Hay películas que deberían ser de obligado visionario. Estas tendrían que ser la base para formar a las nuevas generaciones y deberían de servir para mantener intacto el legado de aquellas personas que lucharon por un mundo mejor pero que, a pesar de ello, el transcurso de la historia silenció su lucha.
“Te estoy amando locamente”, la última película dirigida por Alejandro Marín, cumple con todo ello y justo aterriza en las vidas de los españoles cuando más necesaria es, con los derechos de las personas LGTBIQ+ en peligro.
Esta película refleja la vida en Sevilla durante el año 1977, momento en el cual la homosexualidad continuaba siendo un delito. Reme, una madre que ha crecido con los ideales franquistas, se verá involucrada en el movimiento LGTBIQ+ andaluz, gestado en la Iglesia Católica.
El primer gran acierto de esta película es su reparto, encabezado por grandes nombres como Ana Wagener, La Dani o Alba Flores. Sin duda, cada uno de los actores se ha dejado la piel en este libreto y han conseguido mostrar con verosimilitud la sociedad de la época. Además, por otro lado, el ambiente amarillento que se ha elegido para ambientar la película, ayuda al espectador a meterse de lleno en las vidas de los personajes.
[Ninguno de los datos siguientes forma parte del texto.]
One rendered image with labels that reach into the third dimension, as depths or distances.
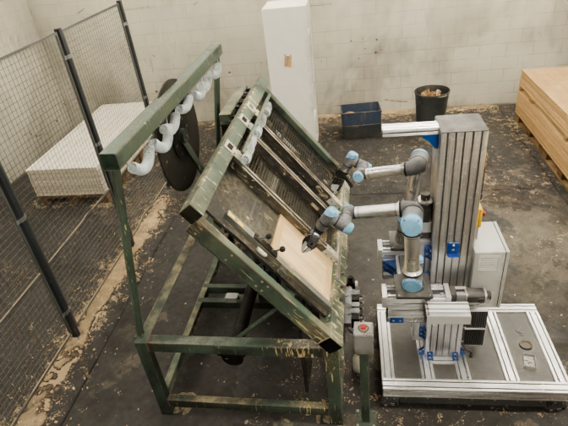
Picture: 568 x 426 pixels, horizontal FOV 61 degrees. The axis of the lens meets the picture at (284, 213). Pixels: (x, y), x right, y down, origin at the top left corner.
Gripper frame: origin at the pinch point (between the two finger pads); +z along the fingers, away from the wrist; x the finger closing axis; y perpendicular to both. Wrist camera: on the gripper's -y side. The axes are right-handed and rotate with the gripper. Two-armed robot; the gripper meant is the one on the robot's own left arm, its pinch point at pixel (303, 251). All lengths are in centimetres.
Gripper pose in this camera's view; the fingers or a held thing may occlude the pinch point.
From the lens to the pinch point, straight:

Por otro lado, la banda sonora llena de éxitos de los años 70, ayuda a enfatizar la épica lucha de los protagonistas y es culminada con solvencia por la todopoderosa Rigoberta Bandini.
Pero sin duda, el guion es la clave de su éxito. El drama consigue abrazarse con firmeza a pequeñas dosis de comedia y de esta forma, genera una sensación única en el cuerpo del espectador, el cual empatiza con la desesperación de los personajes. En definitiva, es la luz para las vidas de aquellos que aún viven encerrados en sí mismos.